He looked so very peaceful; the kind of peace one expects to see on an individual that has worked hard, put in some good time, and is now experiencing a well deserved rest. He looked so completely relaxed that I found that a gentle smile came unbidden to my lips at the sight of what was now my dad’s corpse. I bent down and kissed his rapidly cooling body and told him that I loved him.
They don’t make men like my father any more. He was such a machine of a man. He worked hard, he lived hard, he played hard, he loved hard, and he laughed hard. He began work at the age of fourteen, never graduating from high school. He was a leading hand fitter and turner. In his entire working career (which spanned five decades) he took one sick day; two at best.
He was so physically strong that he was still capable of unloading entire trailers full of furniture single-handedly when he hit his mid sixties. I know this, because he helped my (now ex) husband and I move to the country for a while. Before we had so much as unpacked the car my dad had finished unloading that trailer!
He was also renowned for the funny stories he would tell; often about himself and his childhood adventures. He was never afraid to make fun of himself. He was never afraid to make fun of others, either 😉 But he gave as good as he got and never meant any malicious harm when he was having a joke. He would only ever make fun of you if he actually liked you. You see, he would pull no verbal punches either. If he thought you were a ‘bloody idiot’ he would tell you so, straight up. There really was nothing fake about my dad. He was real. No one ever wondered where they stood with him. We all knew. It was one of the many amazing things about him.
My dad taught me how to love as easily as he taught me how to use tools. He could see no reason why his daughter should not know what they were, how to use them, and what they were called. In the process of educating me, I guess one could say that he taught me how to love tools, too!

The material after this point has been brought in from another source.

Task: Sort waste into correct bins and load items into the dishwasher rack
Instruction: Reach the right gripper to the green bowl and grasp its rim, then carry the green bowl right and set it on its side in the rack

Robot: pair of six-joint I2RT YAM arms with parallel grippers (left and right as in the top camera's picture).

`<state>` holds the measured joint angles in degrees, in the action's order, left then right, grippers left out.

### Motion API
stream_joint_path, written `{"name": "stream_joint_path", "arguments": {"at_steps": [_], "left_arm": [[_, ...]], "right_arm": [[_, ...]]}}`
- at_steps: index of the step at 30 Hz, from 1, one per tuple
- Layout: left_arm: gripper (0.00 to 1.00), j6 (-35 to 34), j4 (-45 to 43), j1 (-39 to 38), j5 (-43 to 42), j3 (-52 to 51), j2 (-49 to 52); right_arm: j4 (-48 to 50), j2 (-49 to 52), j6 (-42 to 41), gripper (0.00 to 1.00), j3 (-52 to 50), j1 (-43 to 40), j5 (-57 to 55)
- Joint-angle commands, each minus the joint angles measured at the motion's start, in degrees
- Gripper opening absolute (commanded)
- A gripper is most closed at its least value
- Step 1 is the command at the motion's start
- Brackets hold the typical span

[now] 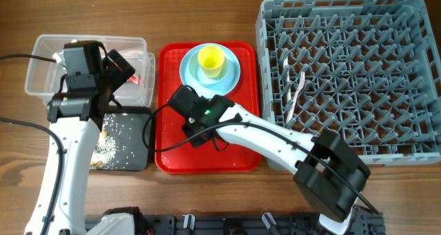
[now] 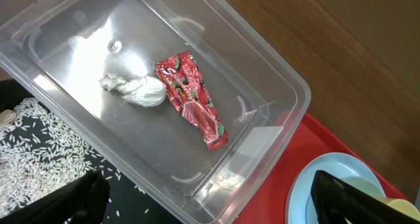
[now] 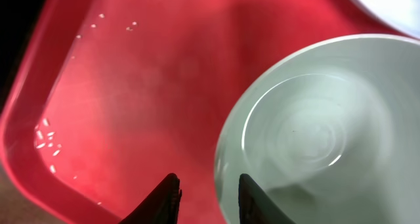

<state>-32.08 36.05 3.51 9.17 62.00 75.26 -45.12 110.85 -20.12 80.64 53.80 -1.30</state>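
A pale green bowl (image 3: 321,132) sits on the red tray (image 3: 131,86). My right gripper (image 3: 210,199) is open, with the bowl's left rim between its fingers. From overhead the right gripper (image 1: 195,125) covers most of the bowl. A yellow cup (image 1: 210,60) stands on a blue plate (image 1: 231,73) at the tray's far end. My left gripper (image 2: 207,204) hangs open over the clear bin (image 2: 262,60), which holds a red wrapper (image 2: 193,99) and a white crumpled tissue (image 2: 134,89).
The grey dishwasher rack (image 1: 358,69) fills the right side, with white utensils (image 1: 293,90) near its left edge. A black tray (image 1: 127,142) scattered with rice lies in front of the clear bin. A few rice grains lie in the red tray's corner.
My open right gripper has shifted slightly toward the tray's near side and closer to the bowl. The rim, which was by the right finger, now lies between both fingers. The left arm is unchanged.
My right gripper was shut above the middle of the green bowl, then shut over its right rim. Then it stood open at the bowl's left side, and now it straddles the left rim. My left gripper stayed open over the clear bin throughout.
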Motion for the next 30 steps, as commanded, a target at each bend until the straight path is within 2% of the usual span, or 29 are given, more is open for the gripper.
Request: {"name": "stream_joint_path", "arguments": {"at_steps": [1,7,12,16,23,30], "left_arm": [[1.0,0.1,0.0,0.2,0.5,0.7,-0.4],[1.0,0.1,0.0,0.2,0.5,0.7,-0.4],[1.0,0.1,0.0,0.2,0.5,0.7,-0.4],[1.0,0.1,0.0,0.2,0.5,0.7,-0.4],[1.0,0.1,0.0,0.2,0.5,0.7,-0.4],[1.0,0.1,0.0,0.2,0.5,0.7,-0.4]], "right_arm": [[0.3,3.1,-1.6,0.3,-0.8,0.0,-1.9],[0.0,3.7,-5.6,0.19,-0.8,0.0,-1.8],[0.1,3.5,-7.3,0.05,-0.7,0.0,-1.1],[-0.5,1.0,-7.6,0.04,-0.7,-0.9,2.0],[-4.7,-13.5,-8.5,0.04,-0.7,-7.3,6.4],[-7.1,-32.4,-4.8,0.04,-0.7,-19.3,17.2]]}}
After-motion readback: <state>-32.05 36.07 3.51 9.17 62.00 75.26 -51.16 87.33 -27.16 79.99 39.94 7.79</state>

He taught me how to fish, how to forecast the weather more accurately than the satellite images do, how to build, how to climb, how to surf, drive a boat, fix a car, have a laugh, pitch a tent, light a fire, and never give up when I set myself a goal worth achieving.
My dad was a fighter. He loved life. He fought to live it until he took his last breath.
It is not my purpose here to go into intimate detail about this amazing man. The casual reader would be bored and I am not one to display deep candour about such a personal matter.
But it is my purpose to honour my dad every day of my life.
It is so hard to comprehend that he has already been gone from our lives this long. A huge ‘Maxie the Magnificent’ sized hole remains where he once dwelt. It is far greater in size than his physical presence was.
I love you, Dad.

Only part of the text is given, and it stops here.